If not saying that the FT rankings are incorrect or that any of the additions or deletions from the list were unjustified.  Personally, I’m pleased that the excellent journal Human Relations was added but that’s just me being subjective. At this point, nobody except Mr. Ortmans can express an informed opinion about this subject! The hilarious lack of transparency about methodology means that one won’t be able to accept his list as legitimate until the details of the process are published.  Until we see a detailed explanation of the methodology and  weighting, we should probably stop referring to the list as the FT50 and instead call it the Ortmans50 after the obscure individual who appears to have made this list over the course of a few days in June.

I am convinced that unless there is greater transparency about all matters related to research, management academics and experts more generally will lose their social licence to operate. Or maybe they will continue to get paid to publish in academic journals, but managers and the general public will cease to pay any attention to what they have to say in the same way that most French people no longer pay attention to the sexual mores taught by the Catholic Church. The priests of France haven’t starved or been turfed out of their accommodation, but they have lost all  influence. Increased transparency in all matters related to research is necessary if management academics are to escape a similar fate.

 

As others have noted (see here and here), in voting for Brexit, the British public were rejecting the advice of the experts from the universities, IMF, government, and the private sector who were almost uniformly in favour of Remaining in the EU. In large part, the general public disregarded the expert consensus because the 2008 financial crisis taught the general public that economists, and by extension other experts, are full of crap. (One must admit the flood of conflicting advice that the general public gets from experts in the field of nutrition has also contributed to the erosion of the credibility of experts). Films such as Inside Job and, more recently, The Big Short, reinforced the view that experts are self-interested frauds, which became conventional wisdom down at the pub. (Trust me about that last bit). Of course, experts aren’t actually full of crap, but without transparency measures academics will be unable to rebuild the trust of the public or, in this case, business people. The relevance of business schools will continue to erode.

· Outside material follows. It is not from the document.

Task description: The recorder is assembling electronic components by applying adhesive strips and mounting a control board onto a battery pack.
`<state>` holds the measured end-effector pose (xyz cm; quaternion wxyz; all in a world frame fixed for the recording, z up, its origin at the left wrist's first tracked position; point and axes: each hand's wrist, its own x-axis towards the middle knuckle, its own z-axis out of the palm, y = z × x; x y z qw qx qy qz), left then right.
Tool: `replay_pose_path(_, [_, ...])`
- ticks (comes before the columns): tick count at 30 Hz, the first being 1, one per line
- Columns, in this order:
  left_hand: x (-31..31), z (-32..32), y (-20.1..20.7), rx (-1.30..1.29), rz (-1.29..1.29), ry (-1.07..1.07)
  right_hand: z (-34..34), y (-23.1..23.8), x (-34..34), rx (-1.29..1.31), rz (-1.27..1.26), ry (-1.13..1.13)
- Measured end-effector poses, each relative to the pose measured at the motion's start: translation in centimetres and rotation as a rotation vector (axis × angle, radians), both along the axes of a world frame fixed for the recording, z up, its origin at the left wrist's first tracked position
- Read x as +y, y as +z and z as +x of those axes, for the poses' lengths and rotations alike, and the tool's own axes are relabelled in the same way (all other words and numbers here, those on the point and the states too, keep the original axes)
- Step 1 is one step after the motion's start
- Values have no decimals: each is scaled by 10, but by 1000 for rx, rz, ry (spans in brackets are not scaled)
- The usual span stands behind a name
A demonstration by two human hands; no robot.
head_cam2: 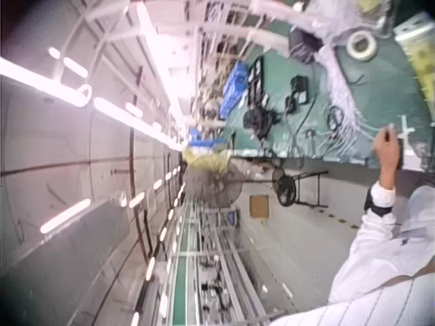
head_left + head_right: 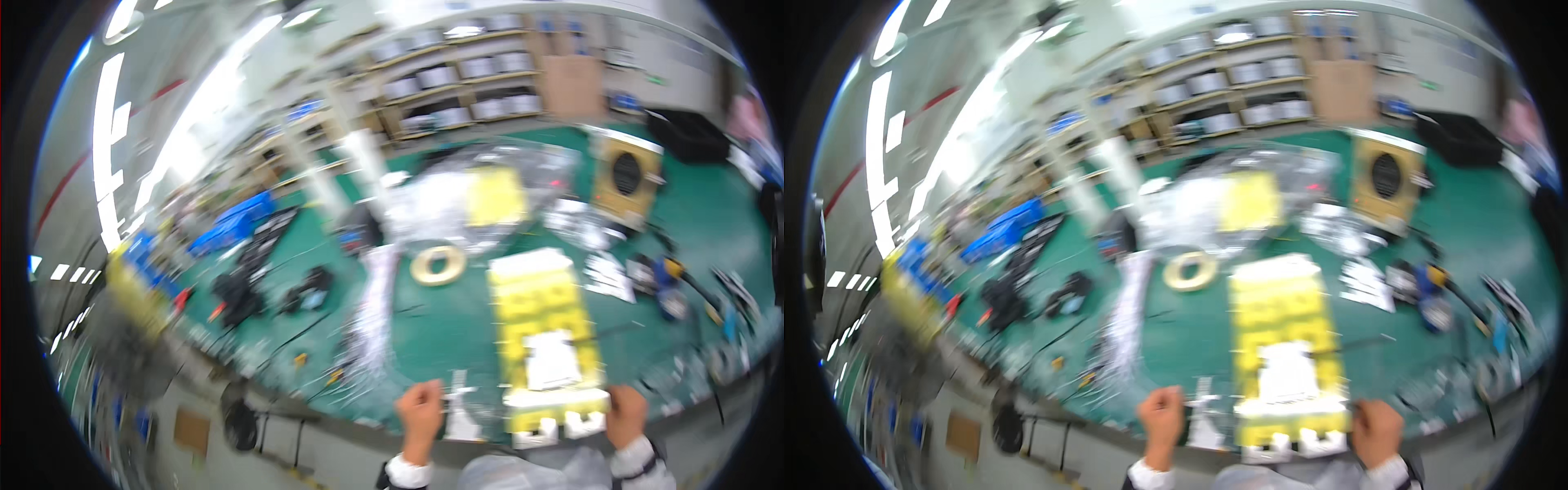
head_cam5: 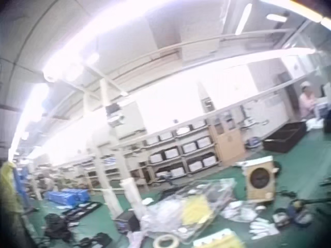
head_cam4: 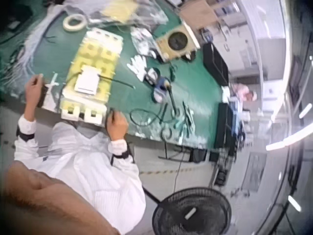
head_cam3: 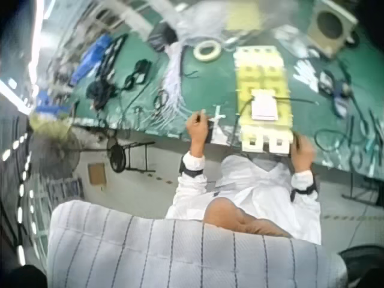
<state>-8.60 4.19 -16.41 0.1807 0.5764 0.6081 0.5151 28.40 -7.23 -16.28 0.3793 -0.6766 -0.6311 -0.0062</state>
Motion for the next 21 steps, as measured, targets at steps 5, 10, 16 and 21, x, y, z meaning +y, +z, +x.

This blog post should not be interpreted as an attack on Mr. Ortmans, the FT, or any of the journals that were listed or delisted. I do think that if experts are to regain the credibility that they have so evidently lost, they need to be more transparent about their research and in all systems related to the presentation of their research. If we don’t, the general public will continue to regard us as scoundrels and scammers and with disregard our advice.